- Relator(a)
- Ministra Laurita Vaz
- Órgão julgador
- Quinta Turma
- Data do julgamento
- 28/02/2012
- Data de publicação
- 08/03/2012
STJ – Acórdão, Rel. Ministra Laurita Vaz, Quinta Turma, j. 28/02/2012, p. 08/03/2012
HABEAS CORPUS. PENAL. CRIME DE TRÁFICO ILÍCITO DE DROGAS. MINORANTE PREVISTA NO ART. 33, § 4.º, DA NOVA LEI DE TÓXICOS. CAUSA ESPECIAL DE DIMINUIÇÃO DA PENA APLICADA PELO MAGISTRADO SINGULAR E AFASTADA PELO TRIBUNAL. AUSÊNCIA DE CONSTRANGIMENTO ILEGAL. FIXAÇÃO DE REGIME PRISIONAL FECHADO. OBRIGATORIEDADE. CRIME COMETIDO SOB A ÉGIDE DA LEI N.º 11.464/2007. NA HIPÓTESE DE COMETIMENTO APÓS A LEI N.º 11.464/2007. MITIGAÇÃO DO REGIME PRISIONAL ADMITIDA, ENTRETANTO, QUANDO, APLICADA A CAUSA ESPECIAL DE DIMINUIÇÃO PREVISTA NO § 4.º DO ART. 33 DA LEI N.º 11.343/2006, FOR SUBSTITUÍDA A PENA CORPORAL POR RESTRITIVA DE DIREITOS, O QUE NÃO CONSTITUI A HIPÓTESE DOS AUTOS. ORDEM DENEGADA. 1. Não se aplica a causa de diminuição inserta no § 4.º do art. 33 da Lei 11.343/2006, na medida em que, conforme consignado no acórdão impugnado, de forma devidamente fundamentada, o Paciente não preenche os requisitos legais. 2. Na hipótese, o acórdão consignou que o Paciente - flagrado com 09 pedras de crack e 3 porções de maconha -, fazia da atividade ilícita seu meio de vida, o que justifica a não incidência da minorante em questão. 3. Ademais, afastar o entendimento das instâncias ordinárias quanto a não aplicação da referida causa especial de diminuição da pena, demandaria um exame aprofundado do conjunto fático-probatório dos autos, o que não se afigura cabível na via estreita do writ.

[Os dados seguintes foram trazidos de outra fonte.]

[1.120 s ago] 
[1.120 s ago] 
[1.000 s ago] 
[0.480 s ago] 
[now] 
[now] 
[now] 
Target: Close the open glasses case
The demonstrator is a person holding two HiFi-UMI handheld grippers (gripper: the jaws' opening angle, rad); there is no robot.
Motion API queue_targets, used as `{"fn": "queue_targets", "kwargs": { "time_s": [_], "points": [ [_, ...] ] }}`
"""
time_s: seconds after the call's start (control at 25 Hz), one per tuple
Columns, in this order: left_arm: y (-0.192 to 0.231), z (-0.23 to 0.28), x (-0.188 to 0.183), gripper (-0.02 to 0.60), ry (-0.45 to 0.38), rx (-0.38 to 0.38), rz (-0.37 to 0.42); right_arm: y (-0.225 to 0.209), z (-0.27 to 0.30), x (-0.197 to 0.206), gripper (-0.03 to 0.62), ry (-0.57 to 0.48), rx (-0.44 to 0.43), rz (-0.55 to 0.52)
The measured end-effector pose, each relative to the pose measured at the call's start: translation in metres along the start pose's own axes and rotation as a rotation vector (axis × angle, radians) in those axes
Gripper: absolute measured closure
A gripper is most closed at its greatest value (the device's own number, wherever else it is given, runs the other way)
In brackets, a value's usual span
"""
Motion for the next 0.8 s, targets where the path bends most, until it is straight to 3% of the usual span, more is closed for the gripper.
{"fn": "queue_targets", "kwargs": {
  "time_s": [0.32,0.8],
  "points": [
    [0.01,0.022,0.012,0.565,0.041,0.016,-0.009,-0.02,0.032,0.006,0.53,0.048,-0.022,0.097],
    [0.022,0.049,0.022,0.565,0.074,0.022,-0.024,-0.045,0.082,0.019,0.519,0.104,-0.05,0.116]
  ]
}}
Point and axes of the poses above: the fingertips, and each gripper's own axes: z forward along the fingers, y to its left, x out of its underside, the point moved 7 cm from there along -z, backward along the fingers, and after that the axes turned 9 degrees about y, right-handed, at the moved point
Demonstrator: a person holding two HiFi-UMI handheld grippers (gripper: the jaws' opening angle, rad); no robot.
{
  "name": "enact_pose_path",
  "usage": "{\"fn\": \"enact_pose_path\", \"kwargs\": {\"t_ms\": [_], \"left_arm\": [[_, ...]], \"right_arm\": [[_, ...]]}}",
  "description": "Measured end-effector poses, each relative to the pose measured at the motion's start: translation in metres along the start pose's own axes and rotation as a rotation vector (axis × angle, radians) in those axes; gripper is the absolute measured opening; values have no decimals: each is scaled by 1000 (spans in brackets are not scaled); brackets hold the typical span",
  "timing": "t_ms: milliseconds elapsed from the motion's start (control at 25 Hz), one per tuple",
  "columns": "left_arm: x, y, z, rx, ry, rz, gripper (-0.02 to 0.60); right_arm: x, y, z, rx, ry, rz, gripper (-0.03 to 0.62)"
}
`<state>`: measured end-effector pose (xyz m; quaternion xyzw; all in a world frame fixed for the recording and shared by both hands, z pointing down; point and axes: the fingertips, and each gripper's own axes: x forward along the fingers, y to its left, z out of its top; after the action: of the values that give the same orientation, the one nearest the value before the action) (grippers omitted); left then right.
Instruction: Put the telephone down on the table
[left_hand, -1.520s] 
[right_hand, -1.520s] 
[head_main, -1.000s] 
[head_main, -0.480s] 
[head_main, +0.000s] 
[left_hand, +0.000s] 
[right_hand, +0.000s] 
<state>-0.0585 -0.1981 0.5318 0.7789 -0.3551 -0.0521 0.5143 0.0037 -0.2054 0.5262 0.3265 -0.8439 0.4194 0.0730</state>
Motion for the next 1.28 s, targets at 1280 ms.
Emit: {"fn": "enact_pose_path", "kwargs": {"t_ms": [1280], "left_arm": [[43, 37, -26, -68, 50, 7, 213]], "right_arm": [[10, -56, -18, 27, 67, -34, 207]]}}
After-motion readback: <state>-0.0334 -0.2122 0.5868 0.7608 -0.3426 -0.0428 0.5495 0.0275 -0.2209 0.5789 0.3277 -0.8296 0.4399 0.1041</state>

Precedentes. 4. O regime prisional inicial fechado é obrigatório aos condenados pelo crime de tráfico de drogas cometido após a publicação da Lei n.º 11.464/2007, que deu nova redação ao § 1.º do art. 2.º da Lei 8.072/90. 5. O Plenário do Supremo Tribunal Federal, no julgamento do HC n.° 97.256/RS, Rel. Ministro AYRES BRITTO, declarou, incidentalmente, a inconstitucionalidade da vedação à substituição da pena privativa de liberdade por restritivas de direitos, prevista no art. 44 da Lei n.º 11.343/2006. 6. No caso dos autos, evidencia-se a impossibilidade em se conceder o benefício da substituição da pena privativa de liberdade por restritivas de direitos, uma vez que o Paciente não preenche os requisitos do art. 44 do Código Penal, já que a pena foi fixada acima de 4 anos. 7. Ordem denegada. (HC n. 223.169/SP, relatora Ministra Laurita Vaz, Quinta Turma, julgado em 28/2/2012, DJe de 8/3/2012.)